The signal \(\mathscr{S}\) is measured as the amplitude of the power spectral density of the spike train evaluated at frequency \(\Omega\), i.e., \(\mathscr{S}=\mathscr{P}(\Omega)\). The noise level \(\mathscr{N}\) is usually estimated from the noise power \(\mathscr{P}_{Poisson}\) with the same number of spikes as the measured spike train.
The above figure shows the SNR \(\mathscr{S}/\mathscr{N}\) of a periodically stimulated integrate-and-fire neuron as a function of the noise level \(\sigma\). They exhibit a peak at \[ \sigma^{opt}\thickapprox \frac{2}{3}(\theta-u_{\infty}) \tag{9.34} \]
accordingly, \[ 2\sqrt{\langle \Delta u^{2}\rangle}\thickapprox \theta-u_{\infty}. \tag{9.35} \]
Example: Extracting oscillations
We study the question whether an integrate-and-fire neuron or a SRM neuron is only sensitive to the total number of spikes that arrive in some time window \(T\), or also to the relative timing of the input spikes.
We compare two different scenarios of stimulation. In the first scenario input spikes arrive with a periodically modulated rate, \[ \nu^{in}(t)=\nu_0+\nu_1 \cos (\Omega t) \tag{9.36} \] with \(0<\nu_1<\nu_0\). Spikes are generated by this inhomogeneous Poisson process.
In the second scenario input spikes are generated by a homogeneous Poisson process with constant rate \(\nu_0\).
In a large interval \(T\gg\Omega ^{-1}\), we expect in both cases a total number of \(\nu_0T\) input spikes.

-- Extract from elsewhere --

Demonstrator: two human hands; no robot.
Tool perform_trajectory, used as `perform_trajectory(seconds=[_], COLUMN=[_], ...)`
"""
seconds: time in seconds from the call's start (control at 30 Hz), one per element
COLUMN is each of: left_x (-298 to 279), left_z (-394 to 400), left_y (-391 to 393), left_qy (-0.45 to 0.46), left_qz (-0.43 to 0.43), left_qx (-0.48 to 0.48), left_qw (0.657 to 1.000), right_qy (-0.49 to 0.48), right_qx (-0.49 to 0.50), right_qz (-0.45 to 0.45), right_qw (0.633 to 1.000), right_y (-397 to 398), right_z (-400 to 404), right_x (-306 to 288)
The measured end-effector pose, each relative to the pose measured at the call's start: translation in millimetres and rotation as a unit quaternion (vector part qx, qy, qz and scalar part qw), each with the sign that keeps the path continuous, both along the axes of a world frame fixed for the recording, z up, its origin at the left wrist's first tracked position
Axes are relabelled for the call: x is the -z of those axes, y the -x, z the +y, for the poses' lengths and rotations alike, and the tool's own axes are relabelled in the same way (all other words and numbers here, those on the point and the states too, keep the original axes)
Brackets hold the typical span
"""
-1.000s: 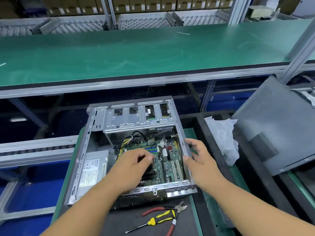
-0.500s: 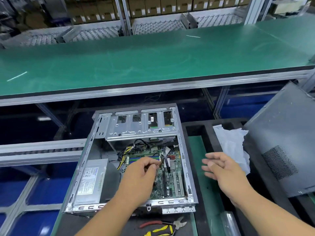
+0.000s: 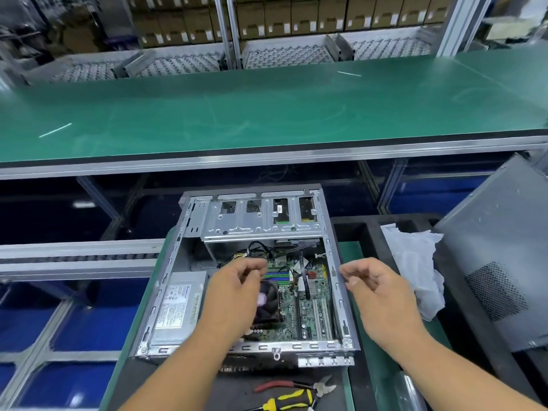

It is found that the spike count numbers \(n^{(1)}\) and \(n^{(2)}\) are significantly different if the threshold is in the range \[ u_{\infty}+\sqrt{\langle \Delta u^{2}\rangle}<\theta<u_{\infty}+3\sqrt{\langle \Delta u^{2}\rangle} \tag{9.37} \]
This means that a neuron in the subthreshold regime is capable of transforming a temporal code (amplitude \(\nu_1\) of the variations in the input) into a spike count code.